- [WORK INSTRUCTIONS] Nothing but an exact copy of the listing should appear in the response.

- [RAW DATA]
++++++++++

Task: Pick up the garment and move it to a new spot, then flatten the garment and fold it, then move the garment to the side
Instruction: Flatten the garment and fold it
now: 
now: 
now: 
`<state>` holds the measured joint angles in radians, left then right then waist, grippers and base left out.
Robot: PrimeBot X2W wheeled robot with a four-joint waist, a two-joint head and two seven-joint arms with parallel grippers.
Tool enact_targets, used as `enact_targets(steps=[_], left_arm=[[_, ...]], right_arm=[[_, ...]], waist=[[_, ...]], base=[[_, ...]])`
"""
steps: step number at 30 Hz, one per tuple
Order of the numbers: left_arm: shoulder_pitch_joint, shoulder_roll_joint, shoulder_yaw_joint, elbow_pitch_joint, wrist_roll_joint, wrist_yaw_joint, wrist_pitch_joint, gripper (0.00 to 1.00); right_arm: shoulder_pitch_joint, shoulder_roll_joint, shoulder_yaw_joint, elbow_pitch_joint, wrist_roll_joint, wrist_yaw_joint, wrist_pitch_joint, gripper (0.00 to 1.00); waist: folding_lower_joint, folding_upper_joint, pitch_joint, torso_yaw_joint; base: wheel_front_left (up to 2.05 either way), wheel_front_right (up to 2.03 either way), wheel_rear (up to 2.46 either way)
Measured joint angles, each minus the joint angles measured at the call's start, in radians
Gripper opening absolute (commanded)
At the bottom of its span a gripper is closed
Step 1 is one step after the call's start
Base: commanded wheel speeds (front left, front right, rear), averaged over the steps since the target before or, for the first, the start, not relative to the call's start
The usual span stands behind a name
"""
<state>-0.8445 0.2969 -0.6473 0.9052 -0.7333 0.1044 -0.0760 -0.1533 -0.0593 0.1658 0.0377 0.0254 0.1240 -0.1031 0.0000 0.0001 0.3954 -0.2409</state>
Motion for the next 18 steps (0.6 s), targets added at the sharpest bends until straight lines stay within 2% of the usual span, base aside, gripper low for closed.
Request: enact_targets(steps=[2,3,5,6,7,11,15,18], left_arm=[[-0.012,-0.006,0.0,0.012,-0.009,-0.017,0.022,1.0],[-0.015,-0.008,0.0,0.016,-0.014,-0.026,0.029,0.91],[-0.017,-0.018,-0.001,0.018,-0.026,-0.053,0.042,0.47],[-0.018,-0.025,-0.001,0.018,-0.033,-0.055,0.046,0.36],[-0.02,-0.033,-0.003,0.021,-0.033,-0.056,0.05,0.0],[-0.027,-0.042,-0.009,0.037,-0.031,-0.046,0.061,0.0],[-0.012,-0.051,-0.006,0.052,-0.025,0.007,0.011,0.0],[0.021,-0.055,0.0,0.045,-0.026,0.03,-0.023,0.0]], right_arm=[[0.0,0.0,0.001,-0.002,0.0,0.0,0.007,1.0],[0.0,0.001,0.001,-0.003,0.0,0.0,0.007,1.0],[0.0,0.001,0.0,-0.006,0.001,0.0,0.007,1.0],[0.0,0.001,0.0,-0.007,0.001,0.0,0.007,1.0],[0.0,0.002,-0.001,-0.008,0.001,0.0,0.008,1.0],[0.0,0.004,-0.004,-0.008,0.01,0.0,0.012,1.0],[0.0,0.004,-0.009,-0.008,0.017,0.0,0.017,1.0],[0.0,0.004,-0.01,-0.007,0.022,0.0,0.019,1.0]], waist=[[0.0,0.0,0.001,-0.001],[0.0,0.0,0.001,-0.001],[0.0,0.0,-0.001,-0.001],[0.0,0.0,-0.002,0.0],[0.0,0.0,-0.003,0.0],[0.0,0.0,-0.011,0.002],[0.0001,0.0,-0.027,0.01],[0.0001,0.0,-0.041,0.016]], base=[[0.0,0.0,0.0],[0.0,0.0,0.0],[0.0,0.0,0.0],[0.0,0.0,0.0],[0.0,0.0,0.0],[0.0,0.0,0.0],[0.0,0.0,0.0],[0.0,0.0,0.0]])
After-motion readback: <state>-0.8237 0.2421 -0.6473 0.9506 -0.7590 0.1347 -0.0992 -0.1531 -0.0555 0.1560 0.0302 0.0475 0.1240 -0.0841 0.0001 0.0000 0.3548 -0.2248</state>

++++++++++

- [OUTPUT BELOW]
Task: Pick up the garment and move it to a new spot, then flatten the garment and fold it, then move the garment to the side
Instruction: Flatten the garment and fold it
now: 
now: 
now: 
`<state>` holds the measured joint angles in radians, left then right then waist, grippers and base left out.
Robot: PrimeBot X2W wheeled robot with a four-joint waist, a two-joint head and two seven-joint arms with parallel grippers.
Tool enact_targets, used as `enact_targets(steps=[_], left_arm=[[_, ...]], right_arm=[[_, ...]], waist=[[_, ...]], base=[[_, ...]])`
"""
steps: step number at 30 Hz, one per tuple
Order of the numbers: left_arm: shoulder_pitch_joint, shoulder_roll_joint, shoulder_yaw_joint, elbow_pitch_joint, wrist_roll_joint, wrist_yaw_joint, wrist_pitch_joint, gripper (0.00 to 1.00); right_arm: shoulder_pitch_joint, shoulder_roll_joint, shoulder_yaw_joint, elbow_pitch_joint, wrist_roll_joint, wrist_yaw_joint, wrist_pitch_joint, gripper (0.00 to 1.00); waist: folding_lower_joint, folding_upper_joint, pitch_joint, torso_yaw_joint; base: wheel_front_left (up to 2.05 either way), wheel_front_right (up to 2.03 either way), wheel_rear (up to 2.46 either way)
Measured joint angles, each minus the joint angles measured at the call's start, in radians
Gripper opening absolute (commanded)
At the bottom of its span a gripper is closed
Step 1 is one step after the call's start
Base: commanded wheel speeds (front left, front right, rear), averaged over the steps since the target before or, for the first, the start, not relative to the call's start
The usual span stands behind a name
"""
<state>-0.8445 0.2969 -0.6473 0.9052 -0.7333 0.1044 -0.0760 -0.1533 -0.0593 0.1658 0.0377 0.0254 0.1240 -0.1031 0.0000 0.0001 0.3954 -0.2409</state>
Motion for the next 18 steps (0.6 s), targets added at the sharpest bends until straight lines stay within 2% of the usual span, base aside, gripper low for closed.
Request: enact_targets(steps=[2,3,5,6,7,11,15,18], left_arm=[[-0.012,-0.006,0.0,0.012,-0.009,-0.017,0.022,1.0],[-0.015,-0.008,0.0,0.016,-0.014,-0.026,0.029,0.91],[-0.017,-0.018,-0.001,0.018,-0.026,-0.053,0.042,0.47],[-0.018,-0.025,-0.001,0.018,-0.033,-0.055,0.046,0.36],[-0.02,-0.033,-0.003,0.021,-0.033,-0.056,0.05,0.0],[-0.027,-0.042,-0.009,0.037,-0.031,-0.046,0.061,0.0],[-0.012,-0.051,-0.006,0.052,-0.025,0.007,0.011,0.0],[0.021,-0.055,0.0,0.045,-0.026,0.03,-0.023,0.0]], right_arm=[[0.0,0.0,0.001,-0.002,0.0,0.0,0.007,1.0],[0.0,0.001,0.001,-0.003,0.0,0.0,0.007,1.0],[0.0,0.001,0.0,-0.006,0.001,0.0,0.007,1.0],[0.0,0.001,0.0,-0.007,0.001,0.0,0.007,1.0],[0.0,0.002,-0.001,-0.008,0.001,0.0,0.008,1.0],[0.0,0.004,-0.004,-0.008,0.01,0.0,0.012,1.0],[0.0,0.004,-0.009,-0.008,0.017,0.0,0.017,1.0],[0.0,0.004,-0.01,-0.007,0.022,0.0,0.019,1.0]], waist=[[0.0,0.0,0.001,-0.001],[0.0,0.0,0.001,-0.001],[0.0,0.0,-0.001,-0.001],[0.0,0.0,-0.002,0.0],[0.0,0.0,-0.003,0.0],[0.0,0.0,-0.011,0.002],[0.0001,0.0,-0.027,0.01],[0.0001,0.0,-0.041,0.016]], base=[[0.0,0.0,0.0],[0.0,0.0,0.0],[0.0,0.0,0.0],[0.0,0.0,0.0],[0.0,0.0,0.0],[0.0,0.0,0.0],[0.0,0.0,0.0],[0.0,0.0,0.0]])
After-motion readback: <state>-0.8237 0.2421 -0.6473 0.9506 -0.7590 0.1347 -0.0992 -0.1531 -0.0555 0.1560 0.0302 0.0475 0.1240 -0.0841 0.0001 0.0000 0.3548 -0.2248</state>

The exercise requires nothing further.